While on a run one day* I saw an very well-dressed old man fall off the sidewalk backwards.  The woman from the laundromat ran out and we helped him to his feet.  I offered to walk him where he was going since the woman from the laundromat looked about as sturdy as well-played Jenga tower herself**.

We started down the sidewalk at a glacial pace with me supporting a good amount of this mans body weight.  He was holding my hand and leaning against me.  It was far more intimate than I ever imagined getting with an old man but I tried to put that out of my mind and concentrate on my new mantra: Don't drop the old man.  Don't drop the old man.  Please, God, don't let me drop this old man.

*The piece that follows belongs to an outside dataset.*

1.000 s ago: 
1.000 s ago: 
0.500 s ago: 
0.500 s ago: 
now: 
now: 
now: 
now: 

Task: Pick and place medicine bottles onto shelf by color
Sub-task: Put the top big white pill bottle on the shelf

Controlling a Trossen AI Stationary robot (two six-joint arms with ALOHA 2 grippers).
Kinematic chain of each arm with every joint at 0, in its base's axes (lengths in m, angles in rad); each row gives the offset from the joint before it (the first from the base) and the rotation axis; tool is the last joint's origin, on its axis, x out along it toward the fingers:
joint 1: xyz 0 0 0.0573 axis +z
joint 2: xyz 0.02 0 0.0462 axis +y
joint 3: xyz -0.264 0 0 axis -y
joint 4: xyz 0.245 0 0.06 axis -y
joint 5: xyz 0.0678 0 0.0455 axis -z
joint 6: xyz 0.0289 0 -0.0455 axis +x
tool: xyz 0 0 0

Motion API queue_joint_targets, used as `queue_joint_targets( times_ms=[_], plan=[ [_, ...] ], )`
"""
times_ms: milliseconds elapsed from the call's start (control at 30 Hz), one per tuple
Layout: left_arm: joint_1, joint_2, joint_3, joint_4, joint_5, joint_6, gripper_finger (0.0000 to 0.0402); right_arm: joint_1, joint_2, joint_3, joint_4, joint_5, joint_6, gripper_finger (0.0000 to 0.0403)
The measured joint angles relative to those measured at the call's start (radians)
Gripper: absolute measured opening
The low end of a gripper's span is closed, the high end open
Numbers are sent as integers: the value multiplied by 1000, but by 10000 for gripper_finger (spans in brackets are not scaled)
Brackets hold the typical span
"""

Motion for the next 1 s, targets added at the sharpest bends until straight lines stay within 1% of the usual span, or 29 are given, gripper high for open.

Luckily before we could travel very far (though we had been walking for about four hours, it seemed) we walked by Telegraph Hill on Dorchester and the bartender and manager came out to see if the man was alright.  They were very kind to this stranger and called in an ambulance to check on him and a cruiser to take him home.  The E.M.T.s were something beyond professional.  They really wanted this old man to be okay and seemed worried when he refused to let them take him to the hospital.  We found out that the man was Albanian and his name was Paul (which was short for something that was 14 letters long and Albanian).  Paul said, "God bless you" and it was the first time anyone had said that to me without me sneezing.

And the only reason I told this touching story is so I don't feel guilty writing about the rest of the lunatics in the neighborhood later on this week.

*This story already seems unbelievable to those of you who know me.

**Now the people that know me are calling outright bullshit.  They realize I do not hold the elderly in the highest esteem.  They are stronger and smarter than people give them credit for and they exploit this at every opportunity.  Also, they smell like halloween costumes that sit in the attic for eleven months at a time.***

***As I reread this note, it seems a bit harsh.  But just remember the time I carried an old man through Southie and I don't seem that bad.